WHAT YOU HAVE TO DO :: Every line in the records below with the string "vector" is to be copied out.

DATA RECORDS ::
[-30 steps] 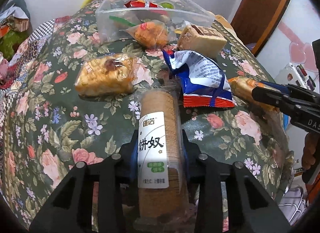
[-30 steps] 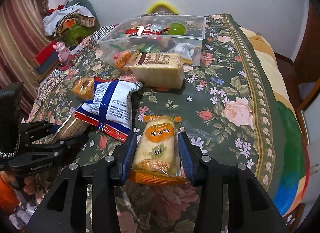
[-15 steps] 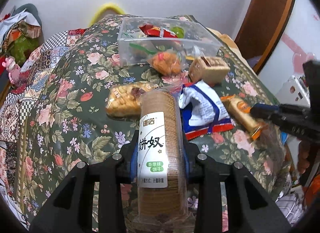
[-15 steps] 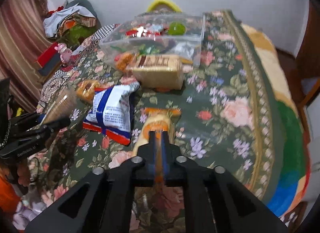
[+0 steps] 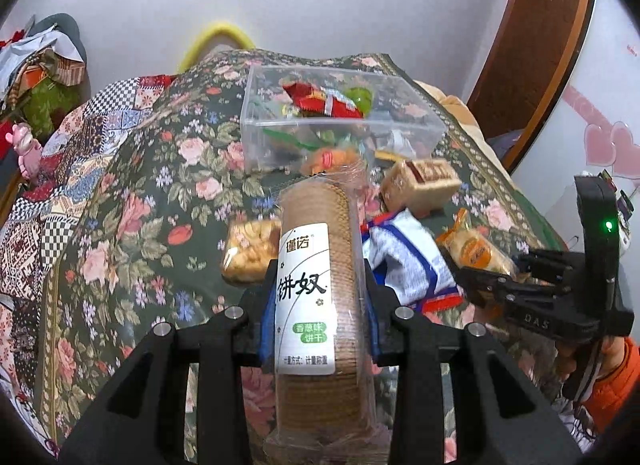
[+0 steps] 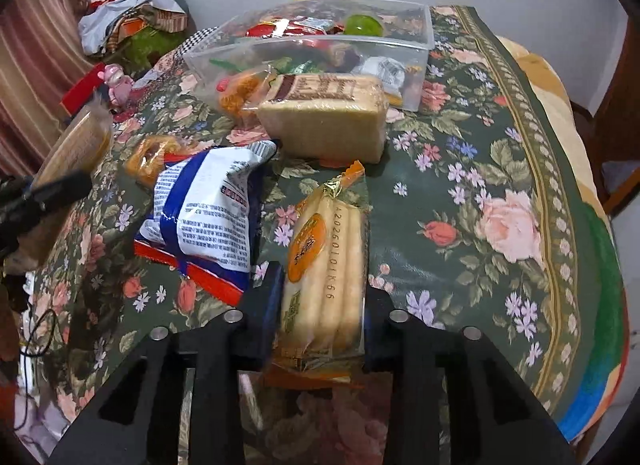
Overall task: Organize snacks
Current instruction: 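Carry the cracker tube and biscuit pack over the clear box with both grippers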
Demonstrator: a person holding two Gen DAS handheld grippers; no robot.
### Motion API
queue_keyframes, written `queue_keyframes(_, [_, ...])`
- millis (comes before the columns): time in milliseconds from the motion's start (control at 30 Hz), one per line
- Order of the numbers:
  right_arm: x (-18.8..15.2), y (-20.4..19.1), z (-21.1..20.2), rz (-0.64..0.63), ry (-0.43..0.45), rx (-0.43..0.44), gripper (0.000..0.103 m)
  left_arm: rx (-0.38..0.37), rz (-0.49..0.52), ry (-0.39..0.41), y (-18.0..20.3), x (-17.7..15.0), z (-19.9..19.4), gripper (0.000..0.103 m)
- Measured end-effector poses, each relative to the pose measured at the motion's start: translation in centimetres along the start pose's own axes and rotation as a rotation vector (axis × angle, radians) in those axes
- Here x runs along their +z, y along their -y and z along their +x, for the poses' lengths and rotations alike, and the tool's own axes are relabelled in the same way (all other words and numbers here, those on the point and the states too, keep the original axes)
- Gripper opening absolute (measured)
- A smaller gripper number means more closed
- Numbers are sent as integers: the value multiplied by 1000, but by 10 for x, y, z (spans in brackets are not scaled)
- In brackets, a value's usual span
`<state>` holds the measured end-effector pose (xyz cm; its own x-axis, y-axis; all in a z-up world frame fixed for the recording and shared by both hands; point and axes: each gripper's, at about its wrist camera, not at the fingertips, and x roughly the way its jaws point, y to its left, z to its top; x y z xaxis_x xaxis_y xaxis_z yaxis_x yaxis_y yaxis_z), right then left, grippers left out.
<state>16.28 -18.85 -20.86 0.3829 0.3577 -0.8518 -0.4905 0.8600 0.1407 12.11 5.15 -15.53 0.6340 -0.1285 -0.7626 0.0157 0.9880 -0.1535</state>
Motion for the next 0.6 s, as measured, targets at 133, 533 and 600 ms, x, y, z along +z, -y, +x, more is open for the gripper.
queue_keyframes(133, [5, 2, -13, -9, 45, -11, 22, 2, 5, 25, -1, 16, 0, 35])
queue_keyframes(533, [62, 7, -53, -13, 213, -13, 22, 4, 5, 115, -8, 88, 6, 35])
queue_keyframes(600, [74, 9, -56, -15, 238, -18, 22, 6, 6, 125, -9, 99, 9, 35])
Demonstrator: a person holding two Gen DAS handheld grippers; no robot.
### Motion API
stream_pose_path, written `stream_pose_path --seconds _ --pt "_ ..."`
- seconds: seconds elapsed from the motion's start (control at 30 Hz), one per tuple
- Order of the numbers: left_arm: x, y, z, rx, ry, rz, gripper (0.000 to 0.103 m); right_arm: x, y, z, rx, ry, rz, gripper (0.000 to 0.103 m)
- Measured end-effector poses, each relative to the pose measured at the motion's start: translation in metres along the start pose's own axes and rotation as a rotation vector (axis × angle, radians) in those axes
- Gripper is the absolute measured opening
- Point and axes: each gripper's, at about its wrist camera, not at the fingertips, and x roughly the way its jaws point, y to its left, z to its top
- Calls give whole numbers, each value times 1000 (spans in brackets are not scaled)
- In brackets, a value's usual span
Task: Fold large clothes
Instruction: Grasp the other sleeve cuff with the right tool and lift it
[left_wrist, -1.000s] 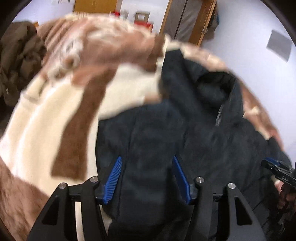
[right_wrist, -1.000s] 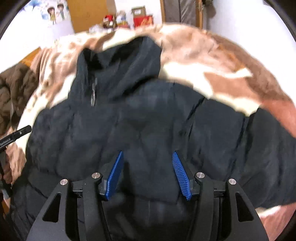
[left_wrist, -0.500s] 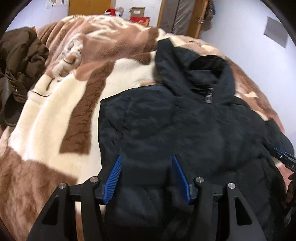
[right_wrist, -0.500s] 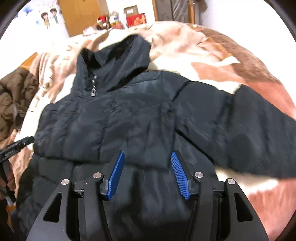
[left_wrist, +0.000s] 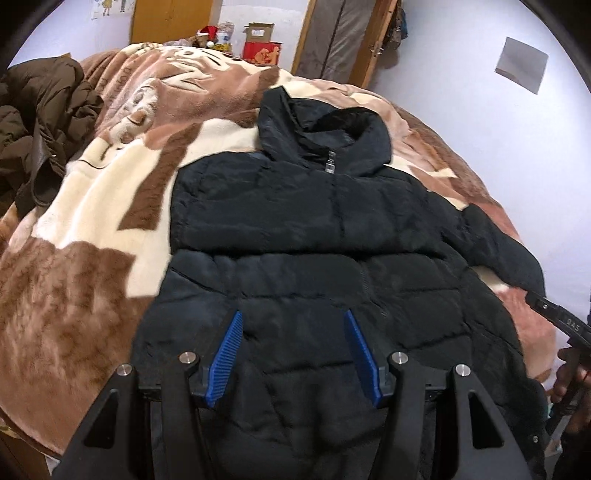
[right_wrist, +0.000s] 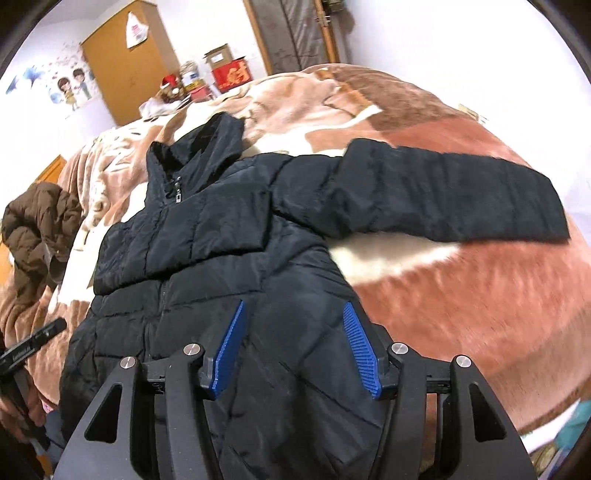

RESPONSE TO THIS TASK ::
- Measured end-effector poses, each relative to the pose measured at the motion's start: translation in centimetres along the start pose's own axes and rotation as a rotation vector (axis × angle, radians) in those axes
- Measured end-effector poses, each relative to the pose measured at the motion's start: translation in metres along the start pose's own axes and rotation as a rotation vector (axis × angle, radians) in those axes

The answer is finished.